-- Data below follows --

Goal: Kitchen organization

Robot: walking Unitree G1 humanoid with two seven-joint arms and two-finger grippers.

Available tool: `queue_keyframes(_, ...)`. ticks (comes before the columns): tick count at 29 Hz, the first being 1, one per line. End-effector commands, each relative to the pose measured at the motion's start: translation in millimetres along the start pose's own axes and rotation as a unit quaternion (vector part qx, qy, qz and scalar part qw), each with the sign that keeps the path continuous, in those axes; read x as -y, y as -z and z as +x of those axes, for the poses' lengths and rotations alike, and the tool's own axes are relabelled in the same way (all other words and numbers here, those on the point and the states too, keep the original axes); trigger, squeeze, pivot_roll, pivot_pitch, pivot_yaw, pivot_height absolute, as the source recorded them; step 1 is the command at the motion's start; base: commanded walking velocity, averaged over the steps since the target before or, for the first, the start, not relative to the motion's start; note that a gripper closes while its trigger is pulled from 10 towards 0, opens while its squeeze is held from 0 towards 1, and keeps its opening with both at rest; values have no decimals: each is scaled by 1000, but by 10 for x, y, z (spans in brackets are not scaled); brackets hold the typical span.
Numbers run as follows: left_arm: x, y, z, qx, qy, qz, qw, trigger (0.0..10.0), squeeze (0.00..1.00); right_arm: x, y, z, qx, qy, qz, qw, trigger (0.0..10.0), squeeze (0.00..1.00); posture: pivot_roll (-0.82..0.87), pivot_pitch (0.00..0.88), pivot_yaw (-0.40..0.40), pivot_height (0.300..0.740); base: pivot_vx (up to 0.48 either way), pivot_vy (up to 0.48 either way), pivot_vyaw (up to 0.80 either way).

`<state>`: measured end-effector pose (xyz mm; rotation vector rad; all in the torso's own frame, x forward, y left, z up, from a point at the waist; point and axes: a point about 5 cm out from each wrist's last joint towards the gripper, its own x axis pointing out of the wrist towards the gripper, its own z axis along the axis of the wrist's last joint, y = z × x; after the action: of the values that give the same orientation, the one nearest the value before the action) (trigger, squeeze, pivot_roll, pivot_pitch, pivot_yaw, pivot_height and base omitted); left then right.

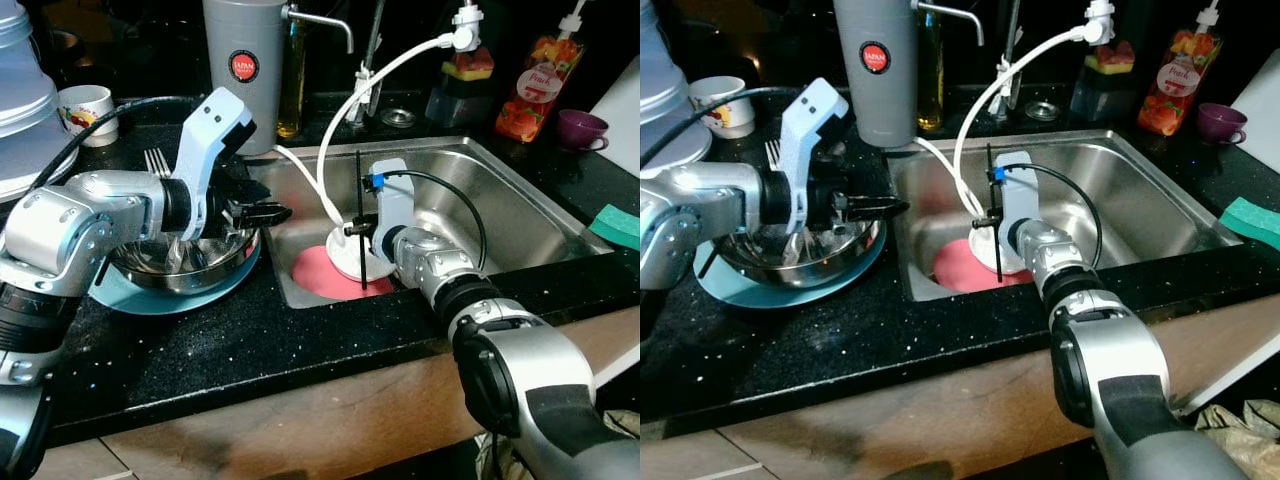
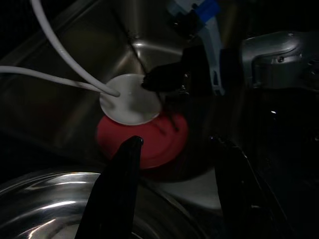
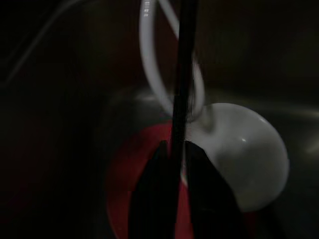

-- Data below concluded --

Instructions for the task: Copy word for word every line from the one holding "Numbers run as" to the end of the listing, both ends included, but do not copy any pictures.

Response:
Numbers run as follows: left_arm: x, y, z, qx, qy, qz, qw, trigger (0.0..10.0), squeeze (0.00..1.00); right_arm: x, y, z, qx, qy, qz, qw, trigger (0.0..10.0), squeeze (0.00..1.00); posture: pivot_roll (-0.82..0.87), pivot_pitch (0.00..0.88), pivot_yaw (-0.40..0.40), pivot_height (0.300..0.740); base: pivot_vx (up to 0.48 either way), pivot_vy (up to 0.48 either way), pivot_vyaw (up to 0.80 either way).

`<state>`: measured end-effector pose (xyz mm; rotation vector rad; all in the torso's own frame, x forward, y left, z up, from a point at the waist; point and axes: a point about 5 cm out from each wrist's last joint towards the gripper, its own x axis pointing out of the wrist towards the gripper, its own z axis along the axis of the wrist's last joint, y = z × x; after the action: of the values that give the same orientation, the one nearest the value before the action) (trigger, squeeze, pivot_roll, pivot_pitch, pivot_yaw, pivot_height and base omitted); left then right.

Nothing remains to add to the answer.